Thread: Automating access grants

Automating access grants

From
"Kynn Jones"
Date:
I need advice, and a lot of it, from those with more experience, since
I have practically none.  Please, let me know your opinion on the
following.

We have an in-house Postgres database that we would like to make
publicly accessible via a password-less login (user: anonymous).  (We
already have a web front-end for this database, but we have had a lot
of requests to allow programmatic access in a way that does not
require scraping web pages; FWIW, web scraping of this site is already
disallowed in our TOS.)

The problem is how to make this database publicly accessible in a way
that protects our server from abuse, and at the same time minimizes
the amount of time we have to spend policing it.

One possible solution (that I like) would be to require some sort of
host registration[1] from potential users, so that password-less
connection attempts from only these hosts would be allowed.  The
principal objective here would be to simplify the process of
identifying and neutralizing any abuse to the system.
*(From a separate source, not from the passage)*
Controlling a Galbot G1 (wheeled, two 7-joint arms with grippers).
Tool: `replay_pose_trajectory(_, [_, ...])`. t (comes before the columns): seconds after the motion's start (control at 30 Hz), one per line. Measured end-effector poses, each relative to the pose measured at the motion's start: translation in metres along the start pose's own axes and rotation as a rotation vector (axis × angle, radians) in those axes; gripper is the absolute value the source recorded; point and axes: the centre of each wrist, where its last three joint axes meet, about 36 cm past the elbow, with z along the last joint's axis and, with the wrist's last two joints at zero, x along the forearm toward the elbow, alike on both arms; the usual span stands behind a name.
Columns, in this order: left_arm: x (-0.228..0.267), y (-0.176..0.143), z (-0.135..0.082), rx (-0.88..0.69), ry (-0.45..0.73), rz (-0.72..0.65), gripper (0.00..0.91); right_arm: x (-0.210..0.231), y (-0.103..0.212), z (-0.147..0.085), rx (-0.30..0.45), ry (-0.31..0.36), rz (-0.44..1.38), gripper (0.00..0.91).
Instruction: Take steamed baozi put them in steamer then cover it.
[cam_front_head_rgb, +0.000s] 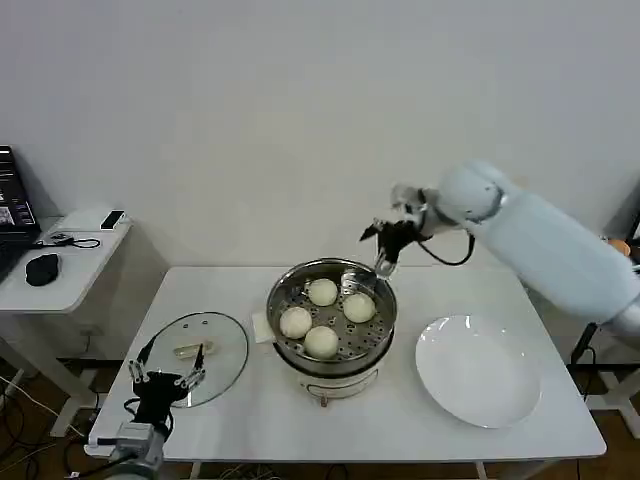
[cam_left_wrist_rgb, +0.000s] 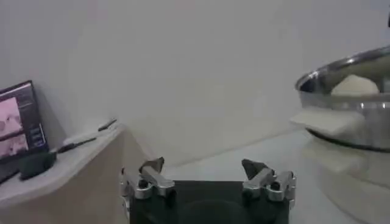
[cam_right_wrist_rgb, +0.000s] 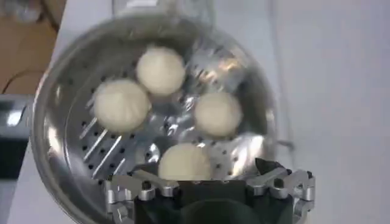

My thought would be to set up a registration webpage page with
safeguards to prevent robots from registering, maybe perform other
checks (such as ensuring that the email address given is legit), and
spool the registration requests for processing.  (BTW, does anyone
know of free software to do this?)

Now, supposing we have a fresh batch of host registration requests
that have passed all the filters we may impose on them (i.e. they have
been "approved" somehow).  How best to automate the process of
granting access to these host?  I suppose that the script/program in
charge of this could, in principle, update the pg_hba.conf file, and
bounce the server with a suitable "kill -HUP", but I'm queasy about
such unsupervised bouncing of the server.  I could use some words of
wisdom on this topic.

More generally, are we even on the right track here?  Or is the whole
idea of making our database publicly accessible totally foolish?

Are there any examples that I may be able to learn from?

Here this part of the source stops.